Figure 5. Relative Harm Index by dB level

In Figure 5:

• 0 on the scale = RHI of 1 (same harm as fundamental current at 60Hz)
• 1 = 10X the harm
• 2 = 100X the harm
• -2 = 1/100^th the harm

Power Data Example

As noted in Figure 6, the machine is at -40 dB at ~7.5 kHz, -43 dB at ~12.5 kHz, -75 dB at ~16 kHz, and -60 dB at ~19 kHz.  This would be considered in the yellow, where you would want to install an output filter from the drive.  While not posing an immediate danger, the machine’s life would be considered degraded, with a potential bearing current issue resulting.

Ground Data Example

In Figure 7, the scale is very different.  With the frequencies and relative currents on the ground, a majority of the higher-frequency ground current flows through the bearings (yes, both). 

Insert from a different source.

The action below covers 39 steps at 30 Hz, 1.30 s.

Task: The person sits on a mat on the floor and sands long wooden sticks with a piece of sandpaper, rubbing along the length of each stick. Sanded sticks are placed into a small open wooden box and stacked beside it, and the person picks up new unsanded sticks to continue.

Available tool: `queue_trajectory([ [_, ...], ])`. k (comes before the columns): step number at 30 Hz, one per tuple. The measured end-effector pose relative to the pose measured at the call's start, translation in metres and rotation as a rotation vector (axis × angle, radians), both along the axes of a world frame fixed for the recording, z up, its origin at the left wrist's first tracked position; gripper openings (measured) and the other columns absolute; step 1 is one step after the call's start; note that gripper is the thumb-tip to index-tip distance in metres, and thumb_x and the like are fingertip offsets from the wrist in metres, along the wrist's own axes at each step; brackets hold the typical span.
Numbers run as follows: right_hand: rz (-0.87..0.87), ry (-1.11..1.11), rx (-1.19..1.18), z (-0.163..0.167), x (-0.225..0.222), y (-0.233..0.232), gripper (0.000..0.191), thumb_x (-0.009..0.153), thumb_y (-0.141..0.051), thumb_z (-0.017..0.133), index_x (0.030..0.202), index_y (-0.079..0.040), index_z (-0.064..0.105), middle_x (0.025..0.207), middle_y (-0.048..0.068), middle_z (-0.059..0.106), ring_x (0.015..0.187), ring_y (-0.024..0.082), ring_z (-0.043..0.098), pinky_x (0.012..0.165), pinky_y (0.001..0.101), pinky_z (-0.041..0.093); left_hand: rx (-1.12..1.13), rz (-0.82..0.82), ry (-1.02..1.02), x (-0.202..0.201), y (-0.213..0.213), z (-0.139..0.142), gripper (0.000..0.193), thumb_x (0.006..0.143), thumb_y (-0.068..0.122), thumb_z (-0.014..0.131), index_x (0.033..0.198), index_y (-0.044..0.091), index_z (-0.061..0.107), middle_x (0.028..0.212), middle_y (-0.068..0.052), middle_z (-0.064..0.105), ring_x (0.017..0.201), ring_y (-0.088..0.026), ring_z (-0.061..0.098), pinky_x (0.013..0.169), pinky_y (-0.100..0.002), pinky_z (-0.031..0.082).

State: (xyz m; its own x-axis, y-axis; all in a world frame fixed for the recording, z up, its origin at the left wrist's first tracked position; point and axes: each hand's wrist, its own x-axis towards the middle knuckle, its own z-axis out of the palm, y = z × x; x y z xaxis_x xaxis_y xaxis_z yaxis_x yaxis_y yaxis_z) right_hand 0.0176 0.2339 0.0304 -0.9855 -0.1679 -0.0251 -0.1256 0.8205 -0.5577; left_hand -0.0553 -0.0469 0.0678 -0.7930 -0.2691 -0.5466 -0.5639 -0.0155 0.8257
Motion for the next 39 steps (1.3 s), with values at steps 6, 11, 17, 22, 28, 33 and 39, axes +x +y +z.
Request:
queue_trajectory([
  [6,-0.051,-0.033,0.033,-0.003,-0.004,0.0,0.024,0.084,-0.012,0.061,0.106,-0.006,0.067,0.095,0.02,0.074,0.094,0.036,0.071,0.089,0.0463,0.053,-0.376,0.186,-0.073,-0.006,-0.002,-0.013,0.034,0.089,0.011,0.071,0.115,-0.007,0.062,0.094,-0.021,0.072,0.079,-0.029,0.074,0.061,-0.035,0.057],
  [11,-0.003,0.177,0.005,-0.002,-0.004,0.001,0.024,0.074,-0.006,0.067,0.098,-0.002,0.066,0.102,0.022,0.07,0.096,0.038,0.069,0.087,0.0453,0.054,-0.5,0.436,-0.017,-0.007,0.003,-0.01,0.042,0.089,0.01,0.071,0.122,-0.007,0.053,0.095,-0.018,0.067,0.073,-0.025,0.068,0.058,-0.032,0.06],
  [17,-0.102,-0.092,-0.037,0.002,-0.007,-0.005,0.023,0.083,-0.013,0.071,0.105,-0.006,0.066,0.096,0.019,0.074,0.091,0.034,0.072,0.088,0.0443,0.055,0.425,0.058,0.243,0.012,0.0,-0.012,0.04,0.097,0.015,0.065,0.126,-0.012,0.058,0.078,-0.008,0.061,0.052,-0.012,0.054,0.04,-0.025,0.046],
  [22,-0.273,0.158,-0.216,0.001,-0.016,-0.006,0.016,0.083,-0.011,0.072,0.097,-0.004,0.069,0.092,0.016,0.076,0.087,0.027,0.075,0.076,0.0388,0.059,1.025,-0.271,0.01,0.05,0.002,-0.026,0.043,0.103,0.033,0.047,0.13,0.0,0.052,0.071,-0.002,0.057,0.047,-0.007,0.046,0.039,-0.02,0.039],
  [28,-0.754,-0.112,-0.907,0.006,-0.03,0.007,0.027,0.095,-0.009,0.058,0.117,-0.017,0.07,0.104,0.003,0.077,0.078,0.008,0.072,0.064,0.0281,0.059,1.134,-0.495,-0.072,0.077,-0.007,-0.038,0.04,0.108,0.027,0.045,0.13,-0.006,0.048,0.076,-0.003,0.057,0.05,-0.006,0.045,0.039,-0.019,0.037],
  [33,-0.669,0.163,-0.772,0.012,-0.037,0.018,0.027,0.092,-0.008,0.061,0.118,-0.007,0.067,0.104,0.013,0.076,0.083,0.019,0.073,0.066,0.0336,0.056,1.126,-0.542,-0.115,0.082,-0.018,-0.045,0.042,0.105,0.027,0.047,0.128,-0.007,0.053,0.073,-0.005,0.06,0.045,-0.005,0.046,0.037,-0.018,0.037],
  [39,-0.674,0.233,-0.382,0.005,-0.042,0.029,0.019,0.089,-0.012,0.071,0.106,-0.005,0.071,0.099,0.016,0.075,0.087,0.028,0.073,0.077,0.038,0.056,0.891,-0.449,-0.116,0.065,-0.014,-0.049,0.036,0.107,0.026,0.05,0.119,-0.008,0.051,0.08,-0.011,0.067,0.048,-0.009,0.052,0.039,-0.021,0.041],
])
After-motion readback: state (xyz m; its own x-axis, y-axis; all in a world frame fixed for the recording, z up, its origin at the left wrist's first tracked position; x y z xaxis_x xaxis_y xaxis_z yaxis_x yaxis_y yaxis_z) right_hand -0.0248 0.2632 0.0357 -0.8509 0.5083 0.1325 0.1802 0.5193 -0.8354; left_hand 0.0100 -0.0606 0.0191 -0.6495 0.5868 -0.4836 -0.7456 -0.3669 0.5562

This provides an RHI of greater than 2 at ~20 kHz, indicating that the conditions will ultimately result in a bearing current failure, given that the relative current values are less than 10 Amps.  Filtering the power side should resolve this issue unless the high-frequency currents have degraded the winding.

Finally, we will return to the input power harmonic conditions.  Figure 8 shows the impact of the waveform from Figure 1.

The conditions in Figure 8 require examining the spectrum in the red range, with 300 Hz at -8 dB, indicating that damage will occur in systems on the supply side of the VFD without filtering.